**EXERCISE OBJECTIVE**
Your answer should consist of every line in the records that holds "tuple".

**EXERCISE MATERIALS**
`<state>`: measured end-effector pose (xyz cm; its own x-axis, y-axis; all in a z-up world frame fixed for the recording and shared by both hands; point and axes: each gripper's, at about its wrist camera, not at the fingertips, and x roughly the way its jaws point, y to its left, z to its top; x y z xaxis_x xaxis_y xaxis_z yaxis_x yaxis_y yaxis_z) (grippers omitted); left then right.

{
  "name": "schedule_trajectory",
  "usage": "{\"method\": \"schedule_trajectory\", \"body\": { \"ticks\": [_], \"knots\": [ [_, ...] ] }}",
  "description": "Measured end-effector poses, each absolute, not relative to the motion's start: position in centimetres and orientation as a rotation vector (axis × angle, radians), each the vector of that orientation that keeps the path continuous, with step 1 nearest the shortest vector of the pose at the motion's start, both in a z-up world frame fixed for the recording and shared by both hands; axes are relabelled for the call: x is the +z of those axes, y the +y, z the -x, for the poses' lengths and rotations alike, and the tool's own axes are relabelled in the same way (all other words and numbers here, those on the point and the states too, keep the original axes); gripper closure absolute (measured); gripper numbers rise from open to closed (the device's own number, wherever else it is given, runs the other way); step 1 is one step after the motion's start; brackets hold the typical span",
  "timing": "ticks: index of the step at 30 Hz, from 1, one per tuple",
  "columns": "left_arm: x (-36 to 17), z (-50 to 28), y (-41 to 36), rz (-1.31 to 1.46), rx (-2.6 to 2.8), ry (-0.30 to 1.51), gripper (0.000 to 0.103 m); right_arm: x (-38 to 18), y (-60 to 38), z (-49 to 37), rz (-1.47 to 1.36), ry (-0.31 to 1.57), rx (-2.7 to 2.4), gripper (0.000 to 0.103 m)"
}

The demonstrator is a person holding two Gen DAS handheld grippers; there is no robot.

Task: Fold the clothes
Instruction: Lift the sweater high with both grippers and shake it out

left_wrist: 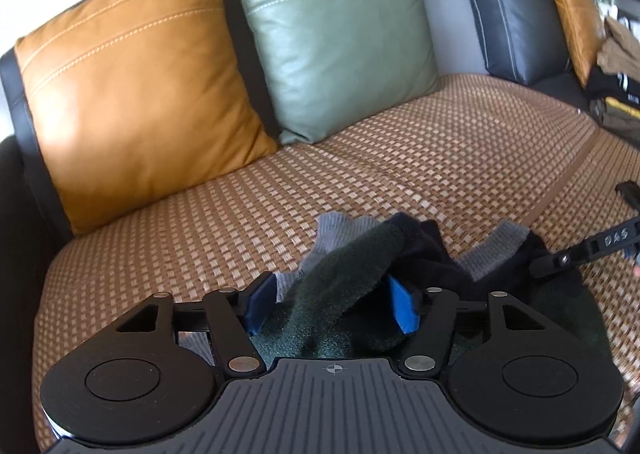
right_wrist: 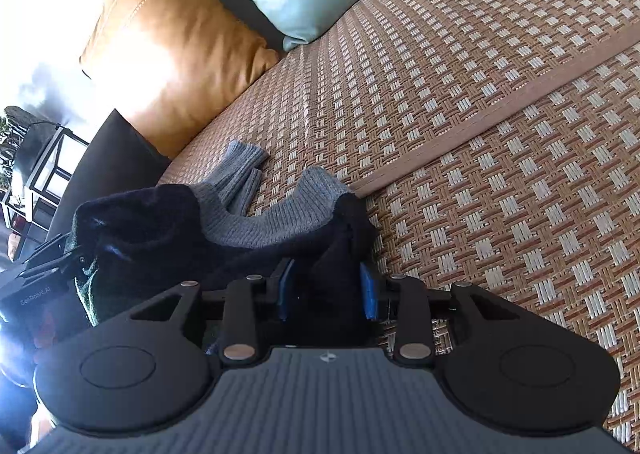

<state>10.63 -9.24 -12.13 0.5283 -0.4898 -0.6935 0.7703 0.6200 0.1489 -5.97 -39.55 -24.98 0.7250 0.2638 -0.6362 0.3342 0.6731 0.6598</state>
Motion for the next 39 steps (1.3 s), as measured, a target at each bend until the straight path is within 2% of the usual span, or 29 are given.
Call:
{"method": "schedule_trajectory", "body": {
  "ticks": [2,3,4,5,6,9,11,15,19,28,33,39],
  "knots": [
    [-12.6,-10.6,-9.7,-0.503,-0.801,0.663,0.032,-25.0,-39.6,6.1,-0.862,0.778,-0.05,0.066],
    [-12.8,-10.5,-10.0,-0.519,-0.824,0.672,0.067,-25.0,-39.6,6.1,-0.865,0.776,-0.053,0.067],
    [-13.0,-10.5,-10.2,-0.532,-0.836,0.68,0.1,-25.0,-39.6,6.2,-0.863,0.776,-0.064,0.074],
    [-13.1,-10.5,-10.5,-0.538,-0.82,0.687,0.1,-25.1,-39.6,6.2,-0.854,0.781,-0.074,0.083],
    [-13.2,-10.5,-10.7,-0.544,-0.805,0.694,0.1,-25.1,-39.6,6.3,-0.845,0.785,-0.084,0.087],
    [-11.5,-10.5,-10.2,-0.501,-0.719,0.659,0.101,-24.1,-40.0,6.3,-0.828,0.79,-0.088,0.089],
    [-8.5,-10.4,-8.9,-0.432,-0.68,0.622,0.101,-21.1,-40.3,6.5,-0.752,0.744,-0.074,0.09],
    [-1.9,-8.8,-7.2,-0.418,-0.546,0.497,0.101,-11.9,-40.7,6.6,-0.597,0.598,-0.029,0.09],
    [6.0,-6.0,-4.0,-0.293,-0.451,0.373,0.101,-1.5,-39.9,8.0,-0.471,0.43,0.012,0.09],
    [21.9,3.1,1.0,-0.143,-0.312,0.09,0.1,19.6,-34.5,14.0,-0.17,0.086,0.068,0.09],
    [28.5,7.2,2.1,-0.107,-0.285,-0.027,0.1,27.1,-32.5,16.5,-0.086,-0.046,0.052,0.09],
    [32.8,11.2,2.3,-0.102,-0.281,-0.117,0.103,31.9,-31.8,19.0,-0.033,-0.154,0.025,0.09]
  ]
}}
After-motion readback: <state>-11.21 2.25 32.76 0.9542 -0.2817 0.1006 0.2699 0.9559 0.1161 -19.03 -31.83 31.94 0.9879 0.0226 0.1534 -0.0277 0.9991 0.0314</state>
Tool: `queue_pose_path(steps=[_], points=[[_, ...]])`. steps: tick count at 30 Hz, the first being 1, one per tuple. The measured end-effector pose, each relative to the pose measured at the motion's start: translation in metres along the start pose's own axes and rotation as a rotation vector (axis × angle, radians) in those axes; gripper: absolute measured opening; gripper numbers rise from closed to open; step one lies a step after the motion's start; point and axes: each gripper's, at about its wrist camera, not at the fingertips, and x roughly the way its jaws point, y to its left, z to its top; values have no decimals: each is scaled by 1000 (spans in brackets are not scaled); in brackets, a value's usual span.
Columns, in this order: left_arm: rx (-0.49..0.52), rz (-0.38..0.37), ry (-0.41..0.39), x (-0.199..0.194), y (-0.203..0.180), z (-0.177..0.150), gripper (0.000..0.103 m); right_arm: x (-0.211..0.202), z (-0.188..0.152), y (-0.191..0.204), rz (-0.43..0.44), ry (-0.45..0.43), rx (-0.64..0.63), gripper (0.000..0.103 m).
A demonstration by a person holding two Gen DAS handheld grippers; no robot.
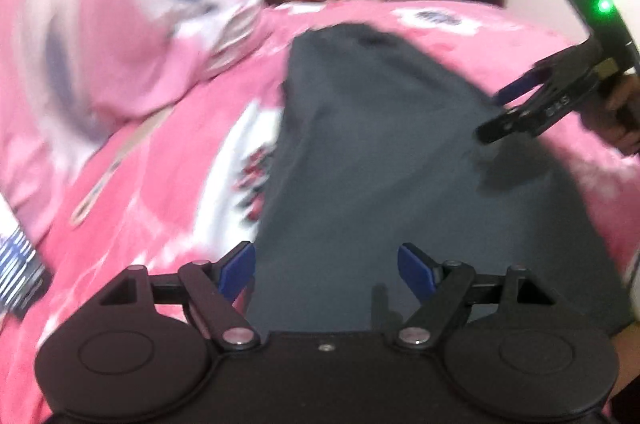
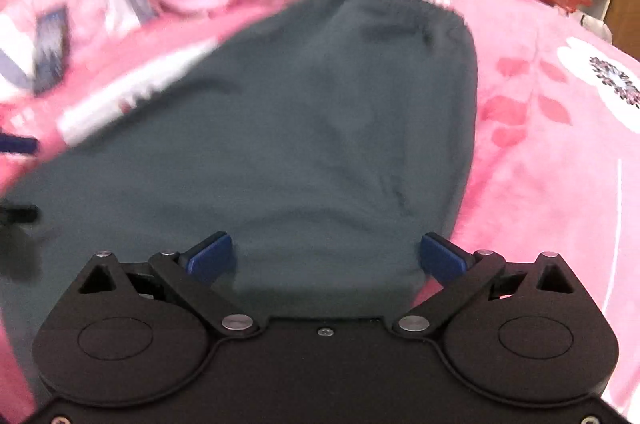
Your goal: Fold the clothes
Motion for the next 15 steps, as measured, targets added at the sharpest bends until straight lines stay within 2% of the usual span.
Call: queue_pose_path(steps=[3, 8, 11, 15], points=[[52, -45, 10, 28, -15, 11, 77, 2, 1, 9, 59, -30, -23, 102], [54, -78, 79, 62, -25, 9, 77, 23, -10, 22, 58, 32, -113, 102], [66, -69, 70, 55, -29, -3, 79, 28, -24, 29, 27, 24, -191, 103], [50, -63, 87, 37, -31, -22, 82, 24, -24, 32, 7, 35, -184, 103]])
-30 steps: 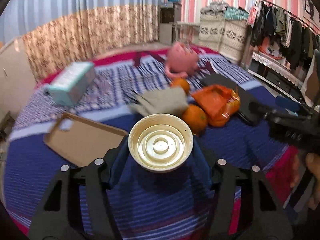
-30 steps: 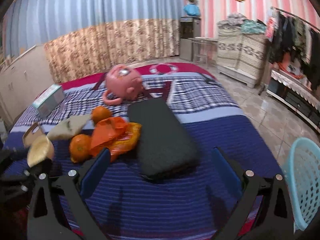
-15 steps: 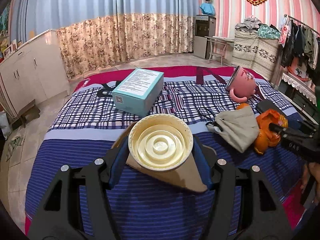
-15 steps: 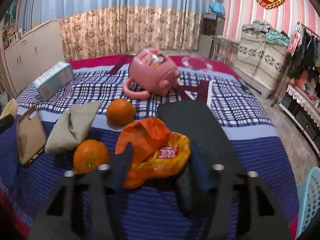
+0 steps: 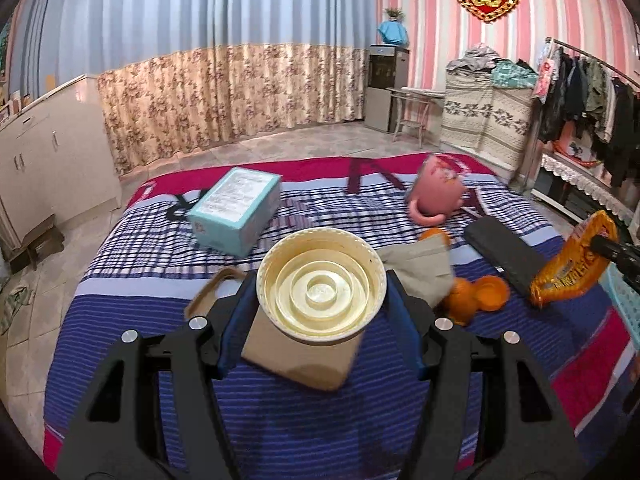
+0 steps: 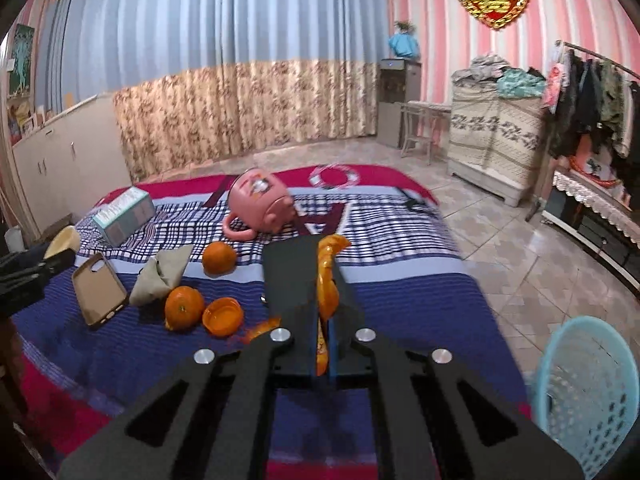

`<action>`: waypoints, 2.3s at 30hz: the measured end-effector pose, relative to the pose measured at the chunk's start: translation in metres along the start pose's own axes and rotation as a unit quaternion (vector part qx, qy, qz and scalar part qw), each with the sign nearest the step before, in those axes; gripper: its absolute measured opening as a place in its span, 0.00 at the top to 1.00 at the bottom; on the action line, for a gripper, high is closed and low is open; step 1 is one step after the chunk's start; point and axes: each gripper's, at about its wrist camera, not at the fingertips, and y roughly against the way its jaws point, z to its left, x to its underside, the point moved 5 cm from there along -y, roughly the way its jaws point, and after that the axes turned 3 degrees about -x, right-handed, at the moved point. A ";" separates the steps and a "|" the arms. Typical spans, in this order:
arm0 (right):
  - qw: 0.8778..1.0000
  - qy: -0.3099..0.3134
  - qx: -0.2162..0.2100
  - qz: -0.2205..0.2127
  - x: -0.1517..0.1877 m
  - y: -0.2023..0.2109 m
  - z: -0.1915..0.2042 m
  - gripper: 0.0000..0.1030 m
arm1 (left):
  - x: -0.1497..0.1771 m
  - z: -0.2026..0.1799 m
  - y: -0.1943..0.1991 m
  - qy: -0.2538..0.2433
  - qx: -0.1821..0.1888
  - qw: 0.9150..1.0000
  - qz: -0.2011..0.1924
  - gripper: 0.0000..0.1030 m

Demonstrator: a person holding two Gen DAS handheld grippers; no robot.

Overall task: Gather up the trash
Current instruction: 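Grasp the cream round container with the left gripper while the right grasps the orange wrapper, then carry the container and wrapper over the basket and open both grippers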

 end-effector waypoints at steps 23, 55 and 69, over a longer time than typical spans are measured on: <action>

**SOLUTION TO THIS TASK**
  "timing": "ticks: index of the step at 30 Hz, from 1, one per tuple",
Tool: `queue_pose_path(steps=[_], points=[[_, ...]])`. steps: tick count at 30 Hz, the first being 1, one per tuple. The measured end-effector pose, each relative to the pose measured at the motion's start: translation in metres along the start pose's own axes and rotation as a rotation vector (axis × angle, radians) in those axes; gripper: absolute measured opening; gripper numbers rise from closed to open; step one lies a step after the motion's start; point and axes: each gripper's, at about its wrist camera, not at the fingertips, and x roughly the way its jaws point, y to its left, z to its top; values have no decimals: each is scaled by 1000 (spans in brackets are not scaled); in brackets, a value's usual span.

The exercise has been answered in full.